- Born: November 30, 1956 Boston, MA, U.S.
- Origin: Boston, Massachusetts, U.S.
- Died: May 17, 2003 (aged 46) Madison, Virginia, U.S.
- Genres: folk
- Occupations: Musician; singer;
- Instruments: fiddle; viola; guitar;

= Freyda Epstein =

American folk musician and music teacher

Freyda Epstein (Nov 30, 1956 – May 17, 2003) was an American folk musician. She was influential in the music communities of Elkins, West Virginia, central Virginia, Asheville, North Carolina, and Berkeley, California.
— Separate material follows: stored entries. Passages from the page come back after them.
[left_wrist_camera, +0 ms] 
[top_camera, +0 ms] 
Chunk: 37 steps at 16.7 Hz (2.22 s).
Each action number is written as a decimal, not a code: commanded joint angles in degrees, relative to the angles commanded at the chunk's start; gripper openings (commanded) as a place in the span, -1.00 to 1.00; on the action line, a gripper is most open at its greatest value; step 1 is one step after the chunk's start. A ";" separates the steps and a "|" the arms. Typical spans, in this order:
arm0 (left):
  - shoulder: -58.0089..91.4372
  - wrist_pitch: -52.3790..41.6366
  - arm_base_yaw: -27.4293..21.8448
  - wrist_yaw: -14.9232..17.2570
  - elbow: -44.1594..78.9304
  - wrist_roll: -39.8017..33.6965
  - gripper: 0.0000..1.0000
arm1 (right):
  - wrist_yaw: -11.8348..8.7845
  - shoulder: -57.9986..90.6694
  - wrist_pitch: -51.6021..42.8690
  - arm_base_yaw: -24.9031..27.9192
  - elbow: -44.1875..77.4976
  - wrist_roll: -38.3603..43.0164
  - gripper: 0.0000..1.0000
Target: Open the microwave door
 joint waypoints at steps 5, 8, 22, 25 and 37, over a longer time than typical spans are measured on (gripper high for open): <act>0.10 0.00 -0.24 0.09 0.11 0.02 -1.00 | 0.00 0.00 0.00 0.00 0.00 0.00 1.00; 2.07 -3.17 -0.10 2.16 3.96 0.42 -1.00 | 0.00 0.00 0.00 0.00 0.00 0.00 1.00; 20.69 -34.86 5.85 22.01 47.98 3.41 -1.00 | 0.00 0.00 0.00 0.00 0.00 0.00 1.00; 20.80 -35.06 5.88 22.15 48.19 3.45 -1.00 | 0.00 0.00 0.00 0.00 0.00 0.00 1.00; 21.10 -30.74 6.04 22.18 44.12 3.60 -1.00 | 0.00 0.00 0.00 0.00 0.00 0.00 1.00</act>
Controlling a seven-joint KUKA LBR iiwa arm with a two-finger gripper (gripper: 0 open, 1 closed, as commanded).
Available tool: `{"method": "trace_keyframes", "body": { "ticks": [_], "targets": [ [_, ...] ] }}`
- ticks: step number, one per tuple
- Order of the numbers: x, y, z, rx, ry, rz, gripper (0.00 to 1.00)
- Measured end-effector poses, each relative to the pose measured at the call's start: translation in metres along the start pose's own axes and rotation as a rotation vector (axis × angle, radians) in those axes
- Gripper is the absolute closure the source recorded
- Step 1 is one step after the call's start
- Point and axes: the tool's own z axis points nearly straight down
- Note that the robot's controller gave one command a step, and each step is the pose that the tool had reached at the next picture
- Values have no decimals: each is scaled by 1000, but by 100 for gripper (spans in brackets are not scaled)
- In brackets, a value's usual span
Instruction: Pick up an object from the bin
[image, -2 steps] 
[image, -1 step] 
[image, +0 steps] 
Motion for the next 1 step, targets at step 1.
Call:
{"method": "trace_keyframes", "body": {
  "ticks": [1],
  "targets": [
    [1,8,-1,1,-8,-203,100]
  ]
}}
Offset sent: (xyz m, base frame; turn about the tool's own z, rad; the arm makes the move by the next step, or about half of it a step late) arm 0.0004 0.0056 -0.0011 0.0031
She performed as part of Trapezoid, Freyda & Acoustic AttaTude, and collaborated with and taught many local musicians.

==Discography==
- Now and Then (Flying Fish, 1980) Lorraine Duisit, vocals, mandolin; Freyda Epstein, vocals, violin, viola; Ralph Gordon, vocals, bass, cello; Paul Reisier, guitar, hammer dulcimer.
- Another Country (Flying Fish, 1982)
- Cool of the Day (Sugar Hill, 1985) (Lorraine Duisit, Freyda Epstein, Ralph Gordon and Paul Reisler)
- Midnight at Cabell Hall (Red House Records, 1994) (Freyda Epstein, Ralph Gordon, and Bob Vasile)
- Globallullabies (Music for Little People, 1995)

==Death==
Freyda was heading to a local music gathering near Charlottesville, Virginia when she died in a car accident in 2003.